Knock. Knock. The sound came from the front door. Laura shot Emily a hesitant look. Emily held her gaze, one eyebrow raised and her lips slightly parted. For a brief moment, an oddly awkward silence hung between them. Laura tilted her head, clearly puzzled.

Emily blinked a few times, processing the situation, before clearing her throat softly: “Uh... come in?” she said, her voice edged with uncertainty.

The door opened with a faint creak, revealing the slender silhouette of a teenage girl. Her height placed her in an odd in-between, taller than a child, yet still far from carrying the presence of a grown woman.

Her relatively long hair fell messily over her shoulders, a few strands slipping forward across her face as if ignoring any attempt at order.

The shirt she wore was too big for her frame, the thin fabric shifting gently with each step, hiding the lines of her figure and reinforcing her fragile, unremarkable appearance, at first glance.

After stepping inside, the teenager... or rather, the anomaly... closed the door behind her with a calm motion, the click of the lock echoing in the quiet room.

For a brief instant, she remained still, as if adjusting to the space. Then she lifted her gaze to Emily and Laura. Her eyes were a pure gold, not soft or muted, but intense and vivid, like molten metal glowing at the heart of a forge.

Emily and Laura exchanged another look. Their slightly furrowed brows and parted lips gave away their confusion. Getting visits from the [Angel of Death] wasn’t exactly unusual... well, not that a visit from an anomaly could ever be considered normal. But given the kind of work they did, this was far from the strangest thing that had happened that week.

Still. Most anomalies remained contained in their cells. Emily sat at her desk, fingers resting on the keyboard while a news page about the cult remained open on her screen, flashy headlines, grainy photos, conspiracy theories.

Laura, meanwhile, held her tablet with both hands, the reflection of the videos playing dancing across her glasses. That was when a voice echoed.

It didn’t come from the room.

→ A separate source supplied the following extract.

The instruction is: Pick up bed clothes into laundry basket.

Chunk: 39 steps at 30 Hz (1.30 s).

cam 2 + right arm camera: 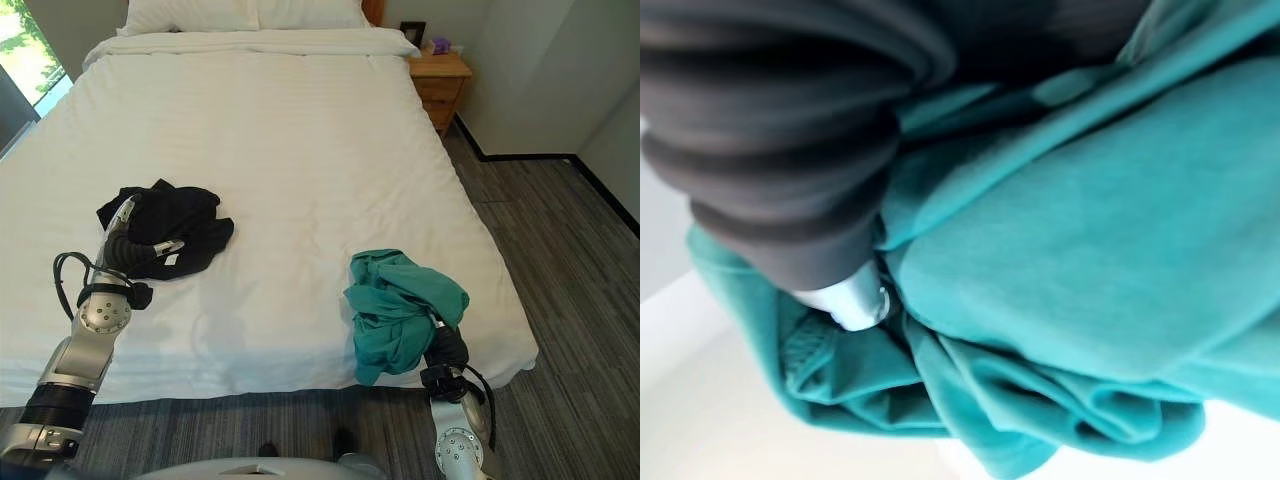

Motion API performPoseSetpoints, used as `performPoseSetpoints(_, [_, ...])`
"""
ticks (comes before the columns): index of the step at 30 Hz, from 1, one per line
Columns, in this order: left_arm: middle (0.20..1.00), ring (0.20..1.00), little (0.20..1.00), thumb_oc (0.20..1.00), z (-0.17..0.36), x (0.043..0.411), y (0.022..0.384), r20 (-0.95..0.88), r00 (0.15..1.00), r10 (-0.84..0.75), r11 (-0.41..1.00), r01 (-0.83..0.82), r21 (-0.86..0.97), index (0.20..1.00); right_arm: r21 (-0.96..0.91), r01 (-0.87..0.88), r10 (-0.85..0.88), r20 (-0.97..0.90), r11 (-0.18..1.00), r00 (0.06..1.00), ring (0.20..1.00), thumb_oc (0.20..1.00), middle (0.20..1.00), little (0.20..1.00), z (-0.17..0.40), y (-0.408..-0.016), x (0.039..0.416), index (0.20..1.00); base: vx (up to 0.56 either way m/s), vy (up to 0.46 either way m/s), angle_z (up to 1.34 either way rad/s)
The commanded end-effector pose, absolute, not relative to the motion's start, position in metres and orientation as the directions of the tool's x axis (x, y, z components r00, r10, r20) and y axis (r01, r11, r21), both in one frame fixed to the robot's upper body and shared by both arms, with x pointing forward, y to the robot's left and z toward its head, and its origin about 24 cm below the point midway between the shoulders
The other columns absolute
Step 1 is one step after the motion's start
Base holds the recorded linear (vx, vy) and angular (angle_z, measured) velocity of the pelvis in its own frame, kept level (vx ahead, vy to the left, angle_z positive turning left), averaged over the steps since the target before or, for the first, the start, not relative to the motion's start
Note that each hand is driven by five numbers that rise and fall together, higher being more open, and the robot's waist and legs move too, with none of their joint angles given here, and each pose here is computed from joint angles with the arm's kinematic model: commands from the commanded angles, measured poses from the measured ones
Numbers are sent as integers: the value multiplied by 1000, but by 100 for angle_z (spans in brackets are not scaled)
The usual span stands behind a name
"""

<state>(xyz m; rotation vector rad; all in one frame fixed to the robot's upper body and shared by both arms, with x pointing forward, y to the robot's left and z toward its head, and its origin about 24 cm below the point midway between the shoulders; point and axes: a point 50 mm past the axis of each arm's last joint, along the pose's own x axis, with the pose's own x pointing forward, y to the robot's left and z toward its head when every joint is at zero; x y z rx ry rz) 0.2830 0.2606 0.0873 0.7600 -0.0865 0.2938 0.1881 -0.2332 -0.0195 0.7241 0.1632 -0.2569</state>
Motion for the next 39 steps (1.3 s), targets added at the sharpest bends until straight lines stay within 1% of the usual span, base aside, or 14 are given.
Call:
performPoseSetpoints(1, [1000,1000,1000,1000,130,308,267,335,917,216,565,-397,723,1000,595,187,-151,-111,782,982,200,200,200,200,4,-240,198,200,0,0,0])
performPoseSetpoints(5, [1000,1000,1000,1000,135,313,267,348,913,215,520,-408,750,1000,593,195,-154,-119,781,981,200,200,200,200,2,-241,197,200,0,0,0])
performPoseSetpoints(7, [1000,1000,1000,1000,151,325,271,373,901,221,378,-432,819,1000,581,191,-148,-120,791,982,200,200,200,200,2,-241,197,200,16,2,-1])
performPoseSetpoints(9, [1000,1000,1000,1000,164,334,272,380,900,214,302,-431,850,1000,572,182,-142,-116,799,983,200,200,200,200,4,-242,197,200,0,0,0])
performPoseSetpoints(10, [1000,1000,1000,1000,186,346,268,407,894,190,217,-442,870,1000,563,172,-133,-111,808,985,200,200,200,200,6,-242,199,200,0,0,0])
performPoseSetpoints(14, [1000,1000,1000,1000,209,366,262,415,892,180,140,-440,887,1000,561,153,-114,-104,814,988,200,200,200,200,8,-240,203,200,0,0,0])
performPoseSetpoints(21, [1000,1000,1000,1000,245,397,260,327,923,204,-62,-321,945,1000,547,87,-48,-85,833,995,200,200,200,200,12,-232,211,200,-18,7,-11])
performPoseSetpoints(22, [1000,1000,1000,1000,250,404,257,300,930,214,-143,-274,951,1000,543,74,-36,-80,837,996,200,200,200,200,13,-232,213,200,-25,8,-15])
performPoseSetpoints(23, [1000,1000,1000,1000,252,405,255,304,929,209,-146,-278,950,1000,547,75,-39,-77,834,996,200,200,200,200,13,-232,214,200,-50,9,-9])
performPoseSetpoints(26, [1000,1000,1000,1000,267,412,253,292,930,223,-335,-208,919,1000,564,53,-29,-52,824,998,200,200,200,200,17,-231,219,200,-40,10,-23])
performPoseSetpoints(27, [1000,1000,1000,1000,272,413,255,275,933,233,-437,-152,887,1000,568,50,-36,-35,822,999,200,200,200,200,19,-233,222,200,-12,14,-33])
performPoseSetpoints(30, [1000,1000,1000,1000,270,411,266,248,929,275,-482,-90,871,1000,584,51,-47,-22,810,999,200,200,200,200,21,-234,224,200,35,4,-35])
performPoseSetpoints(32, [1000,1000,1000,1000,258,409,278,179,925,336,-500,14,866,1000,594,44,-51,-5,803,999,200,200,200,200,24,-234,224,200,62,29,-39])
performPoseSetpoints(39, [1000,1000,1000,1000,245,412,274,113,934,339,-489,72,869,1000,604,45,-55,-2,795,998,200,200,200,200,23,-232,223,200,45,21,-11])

It simply appeared, clear and unmistakable, inside their minds: (What you were watching)

Emily blinked first, glancing at her monitor, following the most obvious logic available. Laura did the same, shifting her attention back to the videos on her tablet.

The silence lasted only a few seconds: (I want to see them)

The voice did not change. There was no impatience. No threat. But there was no doubt, either. For some reason, an instinctive, primal reason, neither of them could interpret the words as a request.